▸ **Task objective**
In the entries below, how many lines contain the string "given"? Respond with the number only.
---
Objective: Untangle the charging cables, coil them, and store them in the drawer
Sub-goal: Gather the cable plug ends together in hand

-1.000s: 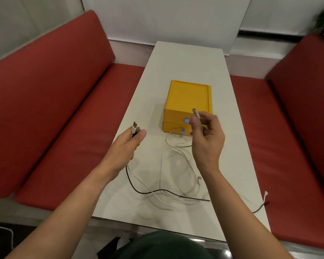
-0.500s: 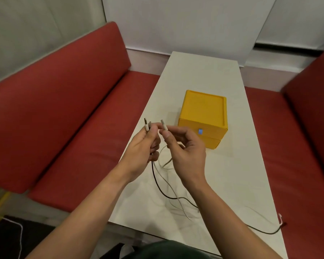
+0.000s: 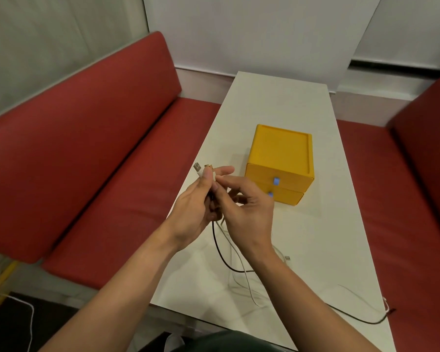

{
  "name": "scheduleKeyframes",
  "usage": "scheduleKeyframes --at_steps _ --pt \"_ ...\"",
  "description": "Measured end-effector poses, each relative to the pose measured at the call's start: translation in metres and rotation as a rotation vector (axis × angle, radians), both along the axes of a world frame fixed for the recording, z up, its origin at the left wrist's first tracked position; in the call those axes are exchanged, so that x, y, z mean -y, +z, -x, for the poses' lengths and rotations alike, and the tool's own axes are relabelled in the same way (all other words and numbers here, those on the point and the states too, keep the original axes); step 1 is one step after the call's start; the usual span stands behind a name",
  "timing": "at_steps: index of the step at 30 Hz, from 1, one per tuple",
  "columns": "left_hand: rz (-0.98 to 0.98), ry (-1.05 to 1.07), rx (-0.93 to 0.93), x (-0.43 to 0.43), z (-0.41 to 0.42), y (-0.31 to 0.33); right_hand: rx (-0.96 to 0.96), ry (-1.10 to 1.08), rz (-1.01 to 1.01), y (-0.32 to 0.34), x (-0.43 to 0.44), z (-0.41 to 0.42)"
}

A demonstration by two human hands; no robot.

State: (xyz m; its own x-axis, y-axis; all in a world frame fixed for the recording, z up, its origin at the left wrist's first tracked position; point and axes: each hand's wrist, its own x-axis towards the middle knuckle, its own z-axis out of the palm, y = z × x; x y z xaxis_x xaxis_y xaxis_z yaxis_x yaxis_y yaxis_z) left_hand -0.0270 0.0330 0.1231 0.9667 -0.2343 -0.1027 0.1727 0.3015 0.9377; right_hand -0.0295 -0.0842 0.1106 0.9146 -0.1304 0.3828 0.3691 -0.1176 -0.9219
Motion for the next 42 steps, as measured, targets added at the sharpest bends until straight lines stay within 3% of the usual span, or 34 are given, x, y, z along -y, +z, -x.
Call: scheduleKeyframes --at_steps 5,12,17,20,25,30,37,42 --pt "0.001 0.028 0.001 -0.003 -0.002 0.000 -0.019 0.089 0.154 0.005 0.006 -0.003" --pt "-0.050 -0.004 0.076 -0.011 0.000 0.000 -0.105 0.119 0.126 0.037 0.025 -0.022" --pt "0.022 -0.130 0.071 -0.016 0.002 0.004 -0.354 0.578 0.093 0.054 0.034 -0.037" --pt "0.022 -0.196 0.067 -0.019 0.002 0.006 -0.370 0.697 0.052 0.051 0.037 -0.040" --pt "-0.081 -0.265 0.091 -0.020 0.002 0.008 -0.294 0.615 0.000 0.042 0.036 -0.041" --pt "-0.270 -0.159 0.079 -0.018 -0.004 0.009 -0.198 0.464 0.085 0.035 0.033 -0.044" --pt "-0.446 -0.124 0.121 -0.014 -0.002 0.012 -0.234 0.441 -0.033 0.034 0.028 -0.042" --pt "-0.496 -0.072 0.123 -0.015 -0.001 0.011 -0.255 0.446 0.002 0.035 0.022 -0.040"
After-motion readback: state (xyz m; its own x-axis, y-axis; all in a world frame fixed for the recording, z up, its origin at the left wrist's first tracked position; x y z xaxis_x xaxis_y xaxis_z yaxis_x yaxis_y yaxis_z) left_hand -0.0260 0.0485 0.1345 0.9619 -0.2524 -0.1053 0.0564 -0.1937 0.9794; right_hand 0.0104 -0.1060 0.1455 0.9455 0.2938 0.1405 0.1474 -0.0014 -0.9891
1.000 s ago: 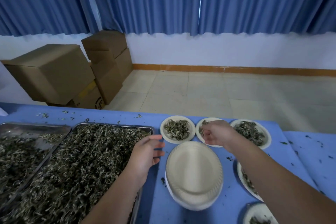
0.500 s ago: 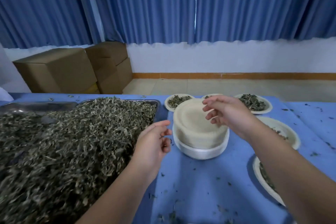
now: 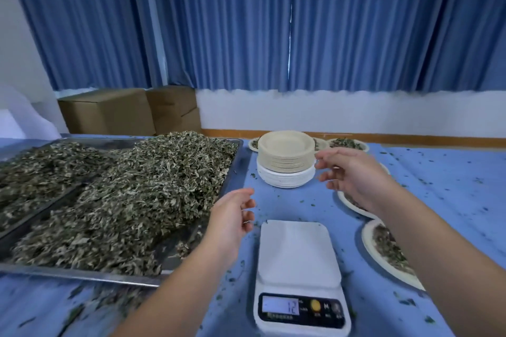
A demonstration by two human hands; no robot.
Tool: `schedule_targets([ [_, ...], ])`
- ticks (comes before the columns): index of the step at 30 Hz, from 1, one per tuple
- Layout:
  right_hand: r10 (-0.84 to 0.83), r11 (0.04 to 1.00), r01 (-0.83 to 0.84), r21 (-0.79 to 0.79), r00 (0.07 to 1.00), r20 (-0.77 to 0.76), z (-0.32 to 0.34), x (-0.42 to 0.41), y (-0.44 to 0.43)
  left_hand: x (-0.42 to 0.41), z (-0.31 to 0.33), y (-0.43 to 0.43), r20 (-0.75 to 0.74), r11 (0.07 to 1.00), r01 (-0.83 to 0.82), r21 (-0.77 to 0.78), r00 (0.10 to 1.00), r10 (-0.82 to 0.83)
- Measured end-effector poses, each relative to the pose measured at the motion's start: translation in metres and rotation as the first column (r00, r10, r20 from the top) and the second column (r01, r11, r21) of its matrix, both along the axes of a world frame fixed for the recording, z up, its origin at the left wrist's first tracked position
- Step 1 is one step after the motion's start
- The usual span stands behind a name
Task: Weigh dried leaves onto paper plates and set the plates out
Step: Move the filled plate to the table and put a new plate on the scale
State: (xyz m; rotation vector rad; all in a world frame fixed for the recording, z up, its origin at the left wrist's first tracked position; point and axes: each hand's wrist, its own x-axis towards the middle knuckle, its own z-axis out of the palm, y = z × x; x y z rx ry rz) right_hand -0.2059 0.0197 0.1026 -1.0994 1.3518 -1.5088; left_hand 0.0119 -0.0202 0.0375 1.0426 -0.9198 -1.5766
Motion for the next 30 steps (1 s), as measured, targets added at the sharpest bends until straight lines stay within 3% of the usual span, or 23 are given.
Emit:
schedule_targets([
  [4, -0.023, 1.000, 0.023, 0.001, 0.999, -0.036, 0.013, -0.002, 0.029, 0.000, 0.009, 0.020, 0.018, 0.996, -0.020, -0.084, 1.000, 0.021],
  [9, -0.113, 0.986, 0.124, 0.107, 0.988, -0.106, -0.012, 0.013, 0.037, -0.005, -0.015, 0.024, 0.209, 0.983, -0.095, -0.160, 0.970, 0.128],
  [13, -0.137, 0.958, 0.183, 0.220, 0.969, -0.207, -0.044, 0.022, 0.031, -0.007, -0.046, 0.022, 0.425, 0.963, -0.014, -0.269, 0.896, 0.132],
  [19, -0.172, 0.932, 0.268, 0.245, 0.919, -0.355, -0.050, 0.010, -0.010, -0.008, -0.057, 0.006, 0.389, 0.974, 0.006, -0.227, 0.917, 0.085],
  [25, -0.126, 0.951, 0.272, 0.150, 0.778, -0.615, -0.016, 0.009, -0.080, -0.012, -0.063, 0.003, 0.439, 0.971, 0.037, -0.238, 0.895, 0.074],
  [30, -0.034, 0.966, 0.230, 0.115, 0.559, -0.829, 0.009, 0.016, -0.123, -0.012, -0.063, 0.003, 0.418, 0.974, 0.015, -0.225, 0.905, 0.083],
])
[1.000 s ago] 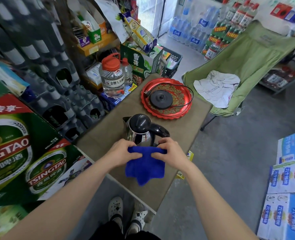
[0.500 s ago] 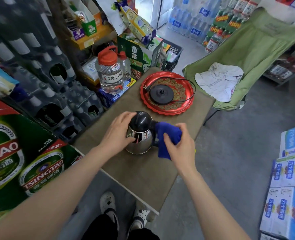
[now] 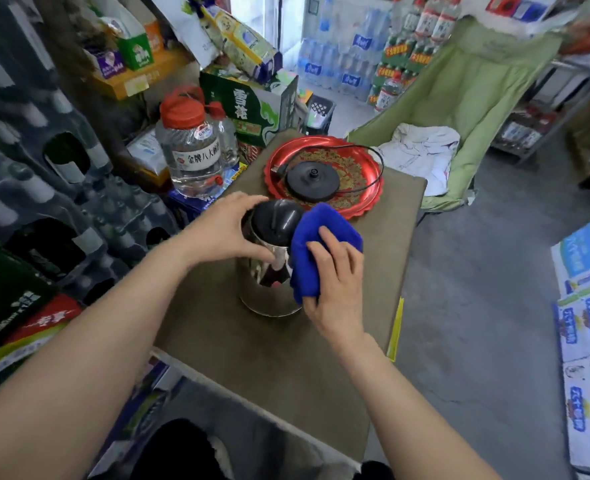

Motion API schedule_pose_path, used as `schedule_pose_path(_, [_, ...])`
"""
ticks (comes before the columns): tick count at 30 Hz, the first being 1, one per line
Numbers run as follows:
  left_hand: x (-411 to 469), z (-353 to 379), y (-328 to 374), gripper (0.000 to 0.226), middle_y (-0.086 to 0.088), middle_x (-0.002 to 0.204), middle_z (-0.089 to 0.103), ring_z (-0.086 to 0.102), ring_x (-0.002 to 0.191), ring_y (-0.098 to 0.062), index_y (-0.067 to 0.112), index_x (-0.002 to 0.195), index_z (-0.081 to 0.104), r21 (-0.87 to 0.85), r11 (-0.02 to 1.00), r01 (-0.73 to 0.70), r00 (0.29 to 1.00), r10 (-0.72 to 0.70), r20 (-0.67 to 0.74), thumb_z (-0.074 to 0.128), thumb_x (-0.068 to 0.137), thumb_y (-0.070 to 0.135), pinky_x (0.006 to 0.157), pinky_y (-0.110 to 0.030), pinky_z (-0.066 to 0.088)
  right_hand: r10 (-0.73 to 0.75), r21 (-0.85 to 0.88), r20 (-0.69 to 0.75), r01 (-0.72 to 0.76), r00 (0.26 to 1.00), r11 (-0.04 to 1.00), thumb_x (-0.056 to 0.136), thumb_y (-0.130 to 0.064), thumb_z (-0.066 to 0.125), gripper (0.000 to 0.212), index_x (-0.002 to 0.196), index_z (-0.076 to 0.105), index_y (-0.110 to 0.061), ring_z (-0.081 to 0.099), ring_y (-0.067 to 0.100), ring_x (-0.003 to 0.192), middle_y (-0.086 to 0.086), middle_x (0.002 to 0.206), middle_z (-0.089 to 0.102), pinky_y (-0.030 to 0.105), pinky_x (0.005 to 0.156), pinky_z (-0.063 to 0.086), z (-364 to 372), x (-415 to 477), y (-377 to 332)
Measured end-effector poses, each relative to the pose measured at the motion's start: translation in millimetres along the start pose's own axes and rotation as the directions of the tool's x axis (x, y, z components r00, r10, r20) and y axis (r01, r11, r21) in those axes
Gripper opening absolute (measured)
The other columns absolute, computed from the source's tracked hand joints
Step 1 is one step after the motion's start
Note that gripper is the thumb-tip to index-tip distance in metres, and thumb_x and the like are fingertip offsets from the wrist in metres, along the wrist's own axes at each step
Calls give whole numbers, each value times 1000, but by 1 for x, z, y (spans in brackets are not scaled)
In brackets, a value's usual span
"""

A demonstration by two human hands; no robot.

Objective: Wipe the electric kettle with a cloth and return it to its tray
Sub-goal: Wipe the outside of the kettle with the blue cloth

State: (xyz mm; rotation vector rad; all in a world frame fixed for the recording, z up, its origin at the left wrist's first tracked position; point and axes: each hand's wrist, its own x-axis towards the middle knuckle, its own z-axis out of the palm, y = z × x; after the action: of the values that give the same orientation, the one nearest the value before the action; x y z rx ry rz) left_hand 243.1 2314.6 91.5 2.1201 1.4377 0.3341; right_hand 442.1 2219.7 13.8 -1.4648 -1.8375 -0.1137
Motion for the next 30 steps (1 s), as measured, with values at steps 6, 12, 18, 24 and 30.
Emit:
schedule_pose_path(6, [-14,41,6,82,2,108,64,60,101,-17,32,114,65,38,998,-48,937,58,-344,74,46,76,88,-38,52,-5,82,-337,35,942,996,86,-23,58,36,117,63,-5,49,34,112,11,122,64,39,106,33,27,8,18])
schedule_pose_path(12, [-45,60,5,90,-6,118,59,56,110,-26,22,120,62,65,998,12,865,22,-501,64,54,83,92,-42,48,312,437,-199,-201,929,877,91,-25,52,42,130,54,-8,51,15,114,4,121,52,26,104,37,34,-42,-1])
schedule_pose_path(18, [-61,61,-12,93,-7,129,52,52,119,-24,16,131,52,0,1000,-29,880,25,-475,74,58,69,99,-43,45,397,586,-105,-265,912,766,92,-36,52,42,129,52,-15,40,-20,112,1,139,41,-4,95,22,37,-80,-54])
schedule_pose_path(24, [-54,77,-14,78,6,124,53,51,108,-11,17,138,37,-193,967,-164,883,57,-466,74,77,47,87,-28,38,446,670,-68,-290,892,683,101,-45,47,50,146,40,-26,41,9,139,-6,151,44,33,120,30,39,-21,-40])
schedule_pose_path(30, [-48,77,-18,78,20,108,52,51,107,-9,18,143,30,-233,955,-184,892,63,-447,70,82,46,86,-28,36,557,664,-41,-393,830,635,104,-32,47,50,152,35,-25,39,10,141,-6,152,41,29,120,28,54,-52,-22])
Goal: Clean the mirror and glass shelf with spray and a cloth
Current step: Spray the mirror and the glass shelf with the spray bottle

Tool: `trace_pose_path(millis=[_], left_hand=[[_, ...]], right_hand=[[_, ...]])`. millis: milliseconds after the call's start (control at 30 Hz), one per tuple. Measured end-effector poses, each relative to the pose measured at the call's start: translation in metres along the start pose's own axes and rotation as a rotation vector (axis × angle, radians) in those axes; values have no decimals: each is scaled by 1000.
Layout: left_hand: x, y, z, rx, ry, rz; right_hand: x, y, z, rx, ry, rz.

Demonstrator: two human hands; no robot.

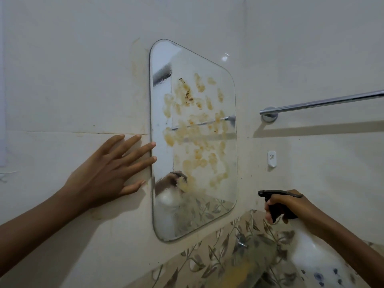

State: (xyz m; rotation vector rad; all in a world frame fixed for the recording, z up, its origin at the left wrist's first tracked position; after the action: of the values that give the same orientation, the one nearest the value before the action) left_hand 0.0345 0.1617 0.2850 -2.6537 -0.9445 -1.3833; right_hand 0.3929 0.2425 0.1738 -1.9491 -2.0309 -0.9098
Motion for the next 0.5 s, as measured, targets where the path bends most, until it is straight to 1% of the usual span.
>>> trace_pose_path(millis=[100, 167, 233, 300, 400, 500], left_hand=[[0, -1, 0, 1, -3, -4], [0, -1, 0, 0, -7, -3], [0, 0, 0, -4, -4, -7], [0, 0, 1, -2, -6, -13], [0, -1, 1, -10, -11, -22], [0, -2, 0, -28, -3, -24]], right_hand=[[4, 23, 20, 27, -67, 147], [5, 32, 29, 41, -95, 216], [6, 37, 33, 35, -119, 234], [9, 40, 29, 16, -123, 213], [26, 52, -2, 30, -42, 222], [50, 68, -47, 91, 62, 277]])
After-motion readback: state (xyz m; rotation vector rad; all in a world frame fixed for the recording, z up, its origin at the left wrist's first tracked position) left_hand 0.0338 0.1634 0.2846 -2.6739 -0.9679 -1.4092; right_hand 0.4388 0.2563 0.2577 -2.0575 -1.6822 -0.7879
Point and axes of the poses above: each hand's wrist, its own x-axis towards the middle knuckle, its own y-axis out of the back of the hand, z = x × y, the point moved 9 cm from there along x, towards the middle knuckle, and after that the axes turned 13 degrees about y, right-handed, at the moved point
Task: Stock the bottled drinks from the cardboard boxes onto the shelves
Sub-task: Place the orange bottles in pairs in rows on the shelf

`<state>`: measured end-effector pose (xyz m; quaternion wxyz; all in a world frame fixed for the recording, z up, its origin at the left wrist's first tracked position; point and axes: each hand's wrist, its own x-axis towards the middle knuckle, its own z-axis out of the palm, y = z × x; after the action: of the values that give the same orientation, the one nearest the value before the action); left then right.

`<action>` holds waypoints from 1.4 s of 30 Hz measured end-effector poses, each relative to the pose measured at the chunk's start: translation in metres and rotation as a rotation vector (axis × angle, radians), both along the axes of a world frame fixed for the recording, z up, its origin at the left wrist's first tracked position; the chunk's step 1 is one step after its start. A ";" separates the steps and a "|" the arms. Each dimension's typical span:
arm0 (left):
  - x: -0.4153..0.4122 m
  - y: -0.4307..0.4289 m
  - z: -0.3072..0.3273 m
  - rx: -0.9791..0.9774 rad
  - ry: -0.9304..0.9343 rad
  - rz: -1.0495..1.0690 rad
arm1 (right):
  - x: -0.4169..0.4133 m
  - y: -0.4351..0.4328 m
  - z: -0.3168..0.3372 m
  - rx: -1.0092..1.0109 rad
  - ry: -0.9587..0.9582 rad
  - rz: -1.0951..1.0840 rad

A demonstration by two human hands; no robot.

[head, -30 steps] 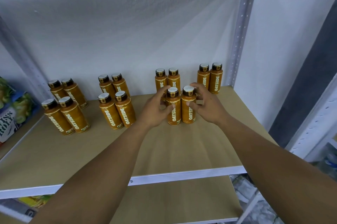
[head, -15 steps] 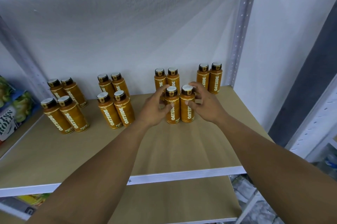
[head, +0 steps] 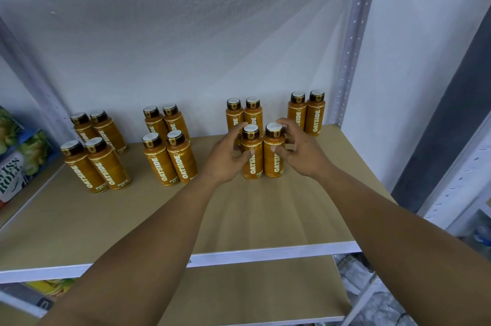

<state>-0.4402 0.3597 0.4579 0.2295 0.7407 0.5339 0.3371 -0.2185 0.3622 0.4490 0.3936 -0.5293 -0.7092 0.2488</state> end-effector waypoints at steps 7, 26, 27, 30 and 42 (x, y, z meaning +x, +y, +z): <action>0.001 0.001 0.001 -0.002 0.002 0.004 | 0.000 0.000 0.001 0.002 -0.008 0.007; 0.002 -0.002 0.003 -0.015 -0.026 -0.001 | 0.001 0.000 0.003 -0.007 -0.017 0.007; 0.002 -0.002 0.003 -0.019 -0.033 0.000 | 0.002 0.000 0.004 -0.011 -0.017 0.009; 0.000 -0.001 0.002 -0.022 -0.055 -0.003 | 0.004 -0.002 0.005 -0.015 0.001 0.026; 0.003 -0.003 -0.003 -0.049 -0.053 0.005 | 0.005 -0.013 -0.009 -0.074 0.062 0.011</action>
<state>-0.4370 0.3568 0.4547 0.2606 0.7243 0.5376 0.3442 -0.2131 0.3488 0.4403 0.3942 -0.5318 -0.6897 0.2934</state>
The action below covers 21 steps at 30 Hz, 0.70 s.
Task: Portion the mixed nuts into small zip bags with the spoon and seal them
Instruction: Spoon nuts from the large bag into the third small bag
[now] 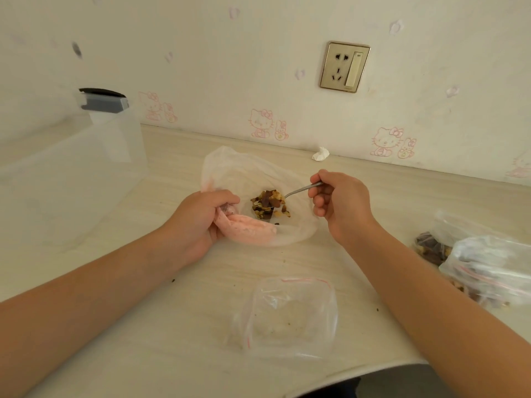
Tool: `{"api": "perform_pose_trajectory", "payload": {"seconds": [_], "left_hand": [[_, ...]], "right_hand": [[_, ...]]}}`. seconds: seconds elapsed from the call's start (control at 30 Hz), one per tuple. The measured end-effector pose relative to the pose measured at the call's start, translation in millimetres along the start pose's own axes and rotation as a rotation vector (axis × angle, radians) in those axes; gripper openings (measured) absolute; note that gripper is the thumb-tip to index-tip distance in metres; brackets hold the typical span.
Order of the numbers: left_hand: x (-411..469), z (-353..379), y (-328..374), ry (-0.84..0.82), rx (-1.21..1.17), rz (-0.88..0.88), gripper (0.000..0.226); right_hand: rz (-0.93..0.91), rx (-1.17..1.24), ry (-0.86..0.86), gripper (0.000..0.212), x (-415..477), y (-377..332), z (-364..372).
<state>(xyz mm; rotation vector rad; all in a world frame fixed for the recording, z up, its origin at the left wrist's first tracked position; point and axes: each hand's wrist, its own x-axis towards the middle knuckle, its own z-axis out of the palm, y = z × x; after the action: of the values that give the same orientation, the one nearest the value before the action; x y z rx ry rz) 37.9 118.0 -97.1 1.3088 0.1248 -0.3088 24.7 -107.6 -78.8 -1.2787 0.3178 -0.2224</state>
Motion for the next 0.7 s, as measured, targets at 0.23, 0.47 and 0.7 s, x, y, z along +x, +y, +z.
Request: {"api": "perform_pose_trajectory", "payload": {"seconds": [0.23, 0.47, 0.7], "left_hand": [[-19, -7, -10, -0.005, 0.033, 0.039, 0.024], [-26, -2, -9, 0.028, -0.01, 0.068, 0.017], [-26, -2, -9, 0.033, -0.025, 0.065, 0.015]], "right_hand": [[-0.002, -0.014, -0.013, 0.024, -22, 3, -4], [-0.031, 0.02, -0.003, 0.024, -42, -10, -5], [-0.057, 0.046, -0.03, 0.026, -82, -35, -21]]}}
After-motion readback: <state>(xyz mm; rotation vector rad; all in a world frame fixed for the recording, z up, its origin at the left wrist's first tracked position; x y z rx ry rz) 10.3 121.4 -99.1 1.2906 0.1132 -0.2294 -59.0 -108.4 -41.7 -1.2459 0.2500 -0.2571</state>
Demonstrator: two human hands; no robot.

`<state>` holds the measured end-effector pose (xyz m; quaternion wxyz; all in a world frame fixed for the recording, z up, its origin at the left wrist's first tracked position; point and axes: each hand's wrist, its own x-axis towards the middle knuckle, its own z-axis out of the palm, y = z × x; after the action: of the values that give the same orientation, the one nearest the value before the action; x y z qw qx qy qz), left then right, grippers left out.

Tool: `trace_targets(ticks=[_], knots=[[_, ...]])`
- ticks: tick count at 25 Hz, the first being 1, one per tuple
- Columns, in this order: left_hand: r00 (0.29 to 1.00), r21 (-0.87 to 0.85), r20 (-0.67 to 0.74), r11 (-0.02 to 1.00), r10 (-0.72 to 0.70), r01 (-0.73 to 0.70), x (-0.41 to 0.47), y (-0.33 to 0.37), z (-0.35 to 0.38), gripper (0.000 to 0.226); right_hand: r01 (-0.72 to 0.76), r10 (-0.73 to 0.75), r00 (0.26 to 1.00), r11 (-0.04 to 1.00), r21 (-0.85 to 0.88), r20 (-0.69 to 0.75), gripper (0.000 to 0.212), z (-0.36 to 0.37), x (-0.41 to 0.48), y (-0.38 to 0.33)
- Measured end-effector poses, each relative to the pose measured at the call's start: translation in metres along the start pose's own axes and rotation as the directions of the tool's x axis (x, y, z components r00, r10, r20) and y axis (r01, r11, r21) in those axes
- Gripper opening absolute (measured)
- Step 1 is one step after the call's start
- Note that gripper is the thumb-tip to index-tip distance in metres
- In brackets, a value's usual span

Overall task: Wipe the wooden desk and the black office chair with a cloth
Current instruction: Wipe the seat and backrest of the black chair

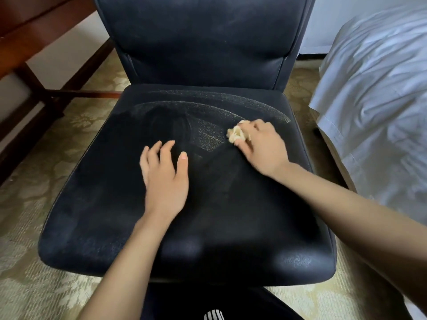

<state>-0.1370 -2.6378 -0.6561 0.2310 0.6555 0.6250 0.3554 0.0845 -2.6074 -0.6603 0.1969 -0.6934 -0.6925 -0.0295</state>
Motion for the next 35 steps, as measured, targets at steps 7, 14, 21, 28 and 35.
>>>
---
▸ **Task output**
2